Dołączył: 2013-05-12
Punkty pomocy: 8

"Mi to wygląda na to, ze chciałabyś go pokusić FF, żeby się zbliżył a ty go wtedy ogarniesz i będziesz po miesiącu oczekiwać związku, bo Ci zależy. Tak się nie da!"

Nie wiem skąd to wytrzasnęłaś, że chcę tak zrobić skoro napisałam, że chcę go unikać, ale okay.

Klepsydra
Nieobecny
Płeć: kobieta
Wiek: 26
Miejscowość: Warszawa

Dołączył: 2013-05-10
Punkty pomocy: 97

To go unikaj! w czym problem? Bo on zagaduje, bo przychodzi?

Sformułuj dokładnie problem i jakiej rady oczekujesz, bo się pogubiłam w tej telenoweli.

Śpieszą się tylko głupcy, myśląc, że gdzieś i po coś można zdążyć...

Anonim23
Portret użytkownika Anonim23
Nieobecny
Wiek: 1993
Miejscowość: Kraków

Dołączył: 2012-05-24
Punkty pomocy: 51

Za dużo seriali

Anonim

Młoda_Dziewczyna
Nieobecny
Wiek: 20
Miejscowość: Warszawa

Dołączył: 2013-05-12
Punkty pomocy: 8

To prawda, że nie wiem czego chcę. Ja właściwie go nie znam. Znam tyle ile przegadaliśmy w pracy. Dlatego chciałam go na piwo wyciągnąć bym mogła go poznać dokładniej. Jeszcze on jak zeszliśmy na osobiste tematy powiedział, że "schodzimy na coraz dziwniejsze tematy, ale to dobrze" - tak jakby chciał budować we mnie poczucie zaufania by to potem wykorzystać właśnie do seksu. Teraz nie wiem. Do tego fakt, że pracujemy razem i to, że dla mnie spotykanie się ze starszymi o parę lat jest normalne natomiast on może uważać, że jestem za młoda. Tu może być wszystko.

Młoda_Dziewczyna
Nieobecny
Wiek: 20
Miejscowość: Warszawa

Dołączył: 2013-05-12
Punkty pomocy: 8

Nie wiem jeszcze czy to ma znaczenie, ale kiedy interesował się mną najbardziej i kiedy ja odbiłam piłeczkę spanikowałam, że zobaczy, że się nim zauroczyłam. To wtedy kokietowałam może nie wszystkich, ale przede wszystkim takiego kolegę starszego ode mnie o 2 lata, który chyba do mnie startował na samym początku, ale już sobie odpuścił - dobrze się z nim dogaduje, więc nie było to trudne pozwolenie sobie na więcej. Jakoś tam "kładłam się" na nim, wisiałam na nim, gadaliśmy bardzo często, śmiałam się z nim - coś w tym stylu.
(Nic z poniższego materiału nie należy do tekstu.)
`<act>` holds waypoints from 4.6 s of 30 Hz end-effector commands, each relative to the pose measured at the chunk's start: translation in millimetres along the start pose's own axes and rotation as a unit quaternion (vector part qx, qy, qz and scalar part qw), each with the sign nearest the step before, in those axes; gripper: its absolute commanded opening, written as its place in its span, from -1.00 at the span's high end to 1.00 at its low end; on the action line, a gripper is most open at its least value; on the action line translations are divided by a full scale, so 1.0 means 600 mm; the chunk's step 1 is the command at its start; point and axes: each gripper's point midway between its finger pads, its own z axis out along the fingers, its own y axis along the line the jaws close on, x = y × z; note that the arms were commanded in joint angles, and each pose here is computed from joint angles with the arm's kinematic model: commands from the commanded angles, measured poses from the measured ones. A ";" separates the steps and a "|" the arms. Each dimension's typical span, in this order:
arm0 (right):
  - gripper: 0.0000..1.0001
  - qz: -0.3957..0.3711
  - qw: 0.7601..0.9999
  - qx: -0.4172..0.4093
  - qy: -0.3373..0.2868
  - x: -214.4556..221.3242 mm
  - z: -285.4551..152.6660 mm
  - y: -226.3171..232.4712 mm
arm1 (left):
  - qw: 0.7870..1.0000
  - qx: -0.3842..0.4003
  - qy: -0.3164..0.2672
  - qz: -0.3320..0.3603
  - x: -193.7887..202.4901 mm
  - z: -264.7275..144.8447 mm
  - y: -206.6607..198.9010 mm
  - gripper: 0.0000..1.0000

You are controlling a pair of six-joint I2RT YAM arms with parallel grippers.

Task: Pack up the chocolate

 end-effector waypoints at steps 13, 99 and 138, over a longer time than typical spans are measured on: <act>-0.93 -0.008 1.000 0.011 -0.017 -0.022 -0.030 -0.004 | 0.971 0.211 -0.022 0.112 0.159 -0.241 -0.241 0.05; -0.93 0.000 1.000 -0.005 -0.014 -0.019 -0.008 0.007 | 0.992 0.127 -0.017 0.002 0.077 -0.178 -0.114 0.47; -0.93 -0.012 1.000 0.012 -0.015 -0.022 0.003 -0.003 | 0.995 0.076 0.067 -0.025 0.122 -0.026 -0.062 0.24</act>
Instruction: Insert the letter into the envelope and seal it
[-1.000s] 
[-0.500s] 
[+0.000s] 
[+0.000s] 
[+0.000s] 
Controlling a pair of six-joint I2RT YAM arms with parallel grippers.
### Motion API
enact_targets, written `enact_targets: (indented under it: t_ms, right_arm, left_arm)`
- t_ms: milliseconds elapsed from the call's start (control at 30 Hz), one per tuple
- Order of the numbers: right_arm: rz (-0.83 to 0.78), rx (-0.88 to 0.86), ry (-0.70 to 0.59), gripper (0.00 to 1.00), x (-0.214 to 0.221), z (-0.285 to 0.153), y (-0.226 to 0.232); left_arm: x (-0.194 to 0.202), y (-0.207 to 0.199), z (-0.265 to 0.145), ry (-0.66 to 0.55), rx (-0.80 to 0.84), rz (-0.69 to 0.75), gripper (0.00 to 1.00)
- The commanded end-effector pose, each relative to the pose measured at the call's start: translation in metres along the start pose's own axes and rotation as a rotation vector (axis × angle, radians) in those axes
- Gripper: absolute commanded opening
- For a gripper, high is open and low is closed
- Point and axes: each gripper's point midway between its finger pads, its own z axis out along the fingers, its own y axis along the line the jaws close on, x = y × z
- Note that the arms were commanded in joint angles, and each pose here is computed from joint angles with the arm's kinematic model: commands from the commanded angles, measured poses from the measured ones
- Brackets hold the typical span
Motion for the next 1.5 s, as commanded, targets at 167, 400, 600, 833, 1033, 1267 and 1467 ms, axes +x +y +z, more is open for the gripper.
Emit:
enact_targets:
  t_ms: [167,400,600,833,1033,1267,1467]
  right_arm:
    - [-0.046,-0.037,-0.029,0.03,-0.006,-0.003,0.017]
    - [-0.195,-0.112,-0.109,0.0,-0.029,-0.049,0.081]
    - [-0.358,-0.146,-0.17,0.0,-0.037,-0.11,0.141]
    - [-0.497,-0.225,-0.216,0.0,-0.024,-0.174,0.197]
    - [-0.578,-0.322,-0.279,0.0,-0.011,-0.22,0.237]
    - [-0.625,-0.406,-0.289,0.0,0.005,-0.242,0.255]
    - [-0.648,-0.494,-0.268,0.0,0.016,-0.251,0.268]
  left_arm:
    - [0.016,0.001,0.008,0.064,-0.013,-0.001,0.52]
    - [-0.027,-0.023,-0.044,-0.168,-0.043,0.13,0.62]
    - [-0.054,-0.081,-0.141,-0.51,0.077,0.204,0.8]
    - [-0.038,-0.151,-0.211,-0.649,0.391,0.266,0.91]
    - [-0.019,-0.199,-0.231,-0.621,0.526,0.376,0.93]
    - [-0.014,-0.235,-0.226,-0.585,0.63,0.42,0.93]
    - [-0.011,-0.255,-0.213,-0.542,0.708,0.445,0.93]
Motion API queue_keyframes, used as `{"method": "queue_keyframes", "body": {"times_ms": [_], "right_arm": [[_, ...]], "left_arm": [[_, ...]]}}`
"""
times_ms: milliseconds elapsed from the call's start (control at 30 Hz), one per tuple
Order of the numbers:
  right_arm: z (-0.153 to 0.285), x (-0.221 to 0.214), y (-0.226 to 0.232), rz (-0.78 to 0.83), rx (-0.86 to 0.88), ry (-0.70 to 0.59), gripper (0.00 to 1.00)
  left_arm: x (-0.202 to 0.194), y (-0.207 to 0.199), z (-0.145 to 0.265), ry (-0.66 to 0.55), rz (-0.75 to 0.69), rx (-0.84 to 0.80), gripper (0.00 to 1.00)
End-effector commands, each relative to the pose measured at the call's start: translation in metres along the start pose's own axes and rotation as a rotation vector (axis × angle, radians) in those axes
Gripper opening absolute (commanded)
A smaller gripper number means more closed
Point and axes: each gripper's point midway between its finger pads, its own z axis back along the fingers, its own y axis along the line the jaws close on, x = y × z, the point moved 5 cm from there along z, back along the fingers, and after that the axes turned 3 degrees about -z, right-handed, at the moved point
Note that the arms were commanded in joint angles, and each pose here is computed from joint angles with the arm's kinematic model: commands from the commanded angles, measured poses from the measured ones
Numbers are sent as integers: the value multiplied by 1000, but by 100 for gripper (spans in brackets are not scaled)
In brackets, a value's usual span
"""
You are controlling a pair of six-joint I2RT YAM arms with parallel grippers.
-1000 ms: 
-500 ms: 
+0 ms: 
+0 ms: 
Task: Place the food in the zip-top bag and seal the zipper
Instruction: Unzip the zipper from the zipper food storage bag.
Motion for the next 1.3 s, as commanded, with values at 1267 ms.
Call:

A i jeszcze jedno - WYDAJE mi się, że taki inny kolega wie, że mu o coś chodzi. Były ze 2-3 sytuacje, które na to by wskazywały. Dziwne, bo oni rzadko, a prawie wcale ze sobą nie gadają. A może kolega pomaga mu przemóc nieśmiałość do kobiet i jako pole testowe wybrali mnie?

luccher
Portret użytkownika luccher
Nieobecny
Wiek: 24

Dołączył: 2010-05-07
Punkty pomocy: 16

Takie testy to raczej domena kobiet. Nie sądzę.

Ulrich II
Portret użytkownika Ulrich II
Nieobecny
Zasłużony
Wtajemniczony
Wiek: 34
Miejscowość: .

Dołączył: 2012-12-25
Punkty pomocy: 5414

Młoda_Dziewczyna twój temat to typowy przykład co niestety młodsze dziewczyny (i czasami nie tylko młodsze) mają w głowie, raz chcesz seksu, raz juz przyjaźni, raz związku, raz żeby sie odczepił, on sie odczepia ty chcesz więcej ...
Zobacz co radzą tu w takiej sytuacji chłopakom, weź ochłoń, zajmij sie sobą, rozwijaj się, a facetów zostaw se na potem ...
Ale pewno zlejesz rade i napiszesz że wszyscy przeciw tobie a tak w cale nie jest.

they hate us cause they ain't us

Młoda_Dziewczyna
Nieobecny
Wiek: 20
Miejscowość: Warszawa

Dołączył: 2013-05-12
Punkty pomocy: 8

Gdyby on się odczepił i gadał ze mną wtedy kiedy musiał to nie byłoby tego wątku, bo to wtedy byłoby wszystko jasne.

Oczywiście, że chciałabym się żeby się odczepił, bo nie wierzę, że może odwzajemniać moje zauroczenie itp..

Oczywiste jest też to, że mnie do niego ciągnie skoro się nim zauroczyłam, więc nie powiem mu wprost, żeby się odwalił(chociaż przez milczenie próbowałam się choć trochę zdystansować), bo wtedy odwali się naprawdę, a tego nie chcę, bo zgadnij co! Bo mnie do niego ciągnie!

Tylko powiedz mi jak mam zająć się własnym życiem skoro widuję go właściwie przez większość tygodnia i większość dnia? Nie wiedziałam też, że wtedy kiedy się określę(np. chcę związku) to znaczy, że to od niego dostanę. Czyli problem opiera się na moim kaprysie, a nie na tym, żeby dwoje chciało naraz?

Ulrich II
Portret użytkownika Ulrich II
Nieobecny
Zasłużony
Wtajemniczony
Wiek: 34
Miejscowość: .

Dołączył: 2012-12-25
Punkty pomocy: 5414

skoro wszystko jest oczywiste ... Wink
zobacz, ty stażystka on starszy, jedna firma, czym to pachnie ?
wiesz bez urazy ale pewne sprawy idzie przewidzieć, wiadomo porywy emocji są ale sama widzisz że brakuje ci trzeźwego spojrzenia skoro my to widzimy a ty nie ...
może to przez brak doświadczenia, ale sama widzisz że wymiękasz w takich sytuacjach

they hate us cause they ain't us

Młoda_Dziewczyna
Nieobecny
Wiek: 20
Miejscowość: Warszawa

Dołączył: 2013-05-12
Punkty pomocy: 8

Po raz pierwszy zauważyłam, że on jest starszy i pracujemy w jednej firmie. Wcześniej tego nie widziałam. Dzięki!

Dlatego od jakiś set postów piszę, że on sam z siebie mógłby dać spokój. Zdaje sobie sam sprawę - no chyba, że jest idiotą - w jakiej sytuacji oboje jesteśmy, a ten spokoju nie daje. Siedzę u siebie, pracuje, nigdzie nie wyłażę i nagle pojawia się on i potem znowu. To jest zwyczajnie irytujące.

Widzi, że młoda dziewczyna się nim zainteresowała to zamiast to ukrócić to to podsyca.